__Exercise directions__
Whenever a line in the records below holds the string "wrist", copy it out.

__Stored data__
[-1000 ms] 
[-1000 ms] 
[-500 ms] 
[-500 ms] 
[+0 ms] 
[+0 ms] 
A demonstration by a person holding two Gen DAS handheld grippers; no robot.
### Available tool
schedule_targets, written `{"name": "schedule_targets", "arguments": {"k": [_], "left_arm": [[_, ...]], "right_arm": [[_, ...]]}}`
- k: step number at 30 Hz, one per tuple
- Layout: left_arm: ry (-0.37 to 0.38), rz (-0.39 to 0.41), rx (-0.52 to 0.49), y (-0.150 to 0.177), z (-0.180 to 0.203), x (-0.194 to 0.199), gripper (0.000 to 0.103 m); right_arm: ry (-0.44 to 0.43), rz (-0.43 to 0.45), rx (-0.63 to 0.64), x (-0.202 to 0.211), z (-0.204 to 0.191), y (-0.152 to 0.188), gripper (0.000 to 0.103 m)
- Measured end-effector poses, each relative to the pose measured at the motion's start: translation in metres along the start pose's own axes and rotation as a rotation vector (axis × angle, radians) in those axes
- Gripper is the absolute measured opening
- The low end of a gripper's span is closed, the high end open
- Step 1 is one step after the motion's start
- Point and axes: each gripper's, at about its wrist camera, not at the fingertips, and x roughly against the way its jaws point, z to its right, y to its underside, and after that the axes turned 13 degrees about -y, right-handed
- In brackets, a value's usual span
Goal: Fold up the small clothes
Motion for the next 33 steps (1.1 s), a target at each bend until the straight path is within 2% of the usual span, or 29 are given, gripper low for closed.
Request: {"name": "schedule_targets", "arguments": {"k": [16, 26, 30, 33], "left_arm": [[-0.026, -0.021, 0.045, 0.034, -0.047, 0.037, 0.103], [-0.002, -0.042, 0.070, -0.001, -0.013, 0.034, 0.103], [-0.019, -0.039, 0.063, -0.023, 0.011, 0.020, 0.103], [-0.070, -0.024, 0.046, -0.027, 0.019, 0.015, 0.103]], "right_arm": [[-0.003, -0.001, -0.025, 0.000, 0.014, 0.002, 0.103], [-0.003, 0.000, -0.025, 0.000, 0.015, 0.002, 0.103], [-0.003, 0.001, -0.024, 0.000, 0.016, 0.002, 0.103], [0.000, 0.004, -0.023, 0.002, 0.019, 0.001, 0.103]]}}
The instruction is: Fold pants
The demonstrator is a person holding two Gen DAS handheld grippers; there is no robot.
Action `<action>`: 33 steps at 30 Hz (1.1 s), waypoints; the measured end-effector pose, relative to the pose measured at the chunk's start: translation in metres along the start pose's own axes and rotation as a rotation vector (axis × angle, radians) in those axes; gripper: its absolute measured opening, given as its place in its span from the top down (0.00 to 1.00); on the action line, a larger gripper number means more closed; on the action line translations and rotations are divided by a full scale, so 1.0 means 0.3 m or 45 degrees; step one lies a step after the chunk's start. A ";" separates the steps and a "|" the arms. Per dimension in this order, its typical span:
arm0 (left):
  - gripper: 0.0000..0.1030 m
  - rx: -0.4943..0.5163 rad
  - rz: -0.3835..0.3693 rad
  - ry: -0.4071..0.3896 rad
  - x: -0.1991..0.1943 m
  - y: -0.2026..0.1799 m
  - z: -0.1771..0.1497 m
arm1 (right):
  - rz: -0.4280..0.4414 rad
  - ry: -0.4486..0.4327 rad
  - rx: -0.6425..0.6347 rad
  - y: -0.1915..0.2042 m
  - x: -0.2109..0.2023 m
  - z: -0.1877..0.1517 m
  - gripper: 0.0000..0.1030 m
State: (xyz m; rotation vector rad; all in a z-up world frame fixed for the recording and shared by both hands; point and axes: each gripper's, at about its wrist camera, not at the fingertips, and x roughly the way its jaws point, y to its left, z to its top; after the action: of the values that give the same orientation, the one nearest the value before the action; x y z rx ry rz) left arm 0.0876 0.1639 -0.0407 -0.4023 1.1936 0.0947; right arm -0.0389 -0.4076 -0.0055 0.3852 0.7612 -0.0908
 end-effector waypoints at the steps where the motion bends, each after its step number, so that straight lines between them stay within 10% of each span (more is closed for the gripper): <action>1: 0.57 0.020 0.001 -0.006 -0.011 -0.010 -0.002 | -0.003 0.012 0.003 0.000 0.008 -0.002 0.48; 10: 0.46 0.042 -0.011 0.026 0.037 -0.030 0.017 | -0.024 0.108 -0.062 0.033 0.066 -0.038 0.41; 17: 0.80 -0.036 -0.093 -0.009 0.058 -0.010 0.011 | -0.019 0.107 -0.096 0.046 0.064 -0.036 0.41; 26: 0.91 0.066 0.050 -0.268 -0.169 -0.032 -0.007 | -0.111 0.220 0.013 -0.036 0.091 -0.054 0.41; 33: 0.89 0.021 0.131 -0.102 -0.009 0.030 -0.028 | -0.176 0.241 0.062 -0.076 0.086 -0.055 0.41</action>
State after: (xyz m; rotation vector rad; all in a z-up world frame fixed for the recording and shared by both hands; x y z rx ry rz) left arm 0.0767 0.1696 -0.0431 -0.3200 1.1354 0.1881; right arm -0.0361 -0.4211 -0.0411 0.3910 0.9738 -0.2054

__Task output__
- Point and axes: each gripper's, at about its wrist camera, not at the fingertips, and x roughly against the way its jaws point, z to its right, y to its underside, and after that the axes turned 13 degrees about -y, right-handed
State: (xyz m; rotation vector rad; all in a z-up world frame fixed for the recording and shared by both hands; point and axes: each gripper's, at about its wrist camera, not at the fingertips, and x roughly the way its jaws point, y to its left, z to its top; after the action: of the values that give the same orientation, the one nearest the value before the action; x y z rx ry rz) left arm 0.0876 0.1639 -0.0407 -0.4023 1.1936 0.0947; right arm -0.0389 -0.4076 -0.0055 0.3852 0.7612 -0.0908

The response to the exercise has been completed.